## Problem statement
Copy each line of the listing below where the word "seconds" turns up.

Segment Open

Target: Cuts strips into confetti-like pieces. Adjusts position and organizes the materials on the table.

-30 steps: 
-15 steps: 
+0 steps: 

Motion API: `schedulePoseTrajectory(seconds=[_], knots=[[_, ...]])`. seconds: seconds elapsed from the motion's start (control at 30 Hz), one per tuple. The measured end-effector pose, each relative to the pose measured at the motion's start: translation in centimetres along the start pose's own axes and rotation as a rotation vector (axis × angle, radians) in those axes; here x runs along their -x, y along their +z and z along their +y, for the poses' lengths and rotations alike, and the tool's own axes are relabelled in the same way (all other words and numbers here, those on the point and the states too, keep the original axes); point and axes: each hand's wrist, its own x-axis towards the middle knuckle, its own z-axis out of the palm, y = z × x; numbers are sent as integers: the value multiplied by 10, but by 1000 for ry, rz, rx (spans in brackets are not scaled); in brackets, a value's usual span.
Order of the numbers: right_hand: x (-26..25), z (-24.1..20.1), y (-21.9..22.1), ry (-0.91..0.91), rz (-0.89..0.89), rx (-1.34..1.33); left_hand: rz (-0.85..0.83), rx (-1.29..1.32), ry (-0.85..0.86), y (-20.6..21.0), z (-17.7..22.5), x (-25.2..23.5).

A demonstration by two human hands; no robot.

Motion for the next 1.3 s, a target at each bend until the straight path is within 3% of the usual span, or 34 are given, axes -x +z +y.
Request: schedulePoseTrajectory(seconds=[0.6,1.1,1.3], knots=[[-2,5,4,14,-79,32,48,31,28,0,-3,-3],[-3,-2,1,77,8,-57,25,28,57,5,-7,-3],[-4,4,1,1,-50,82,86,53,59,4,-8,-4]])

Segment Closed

## Response
Motion API: `schedulePoseTrajectory(seconds=[_], knots=[[_, ...]])`. seconds: seconds elapsed from the motion's start (control at 30 Hz), one per tuple. The measured end-effector pose, each relative to the pose measured at the motion's start: translation in centimetres along the start pose's own axes and rotation as a rotation vector (axis × angle, radians) in those axes; here x runs along their -x, y along their +z and z along their +y, for the poses' lengths and rotations alike, and the tool's own axes are relabelled in the same way (all other words and numbers here, those on the point and the states too, keep the original axes); point and axes: each hand's wrist, its own x-axis towards the middle knuckle, its own z-axis out of the palm, y = z × x; numbers are sent as integers: the value multiplied by 10, but by 1000 for ry, rz, rx (spans in brackets are not scaled); in brackets, a value's usual span.
Request: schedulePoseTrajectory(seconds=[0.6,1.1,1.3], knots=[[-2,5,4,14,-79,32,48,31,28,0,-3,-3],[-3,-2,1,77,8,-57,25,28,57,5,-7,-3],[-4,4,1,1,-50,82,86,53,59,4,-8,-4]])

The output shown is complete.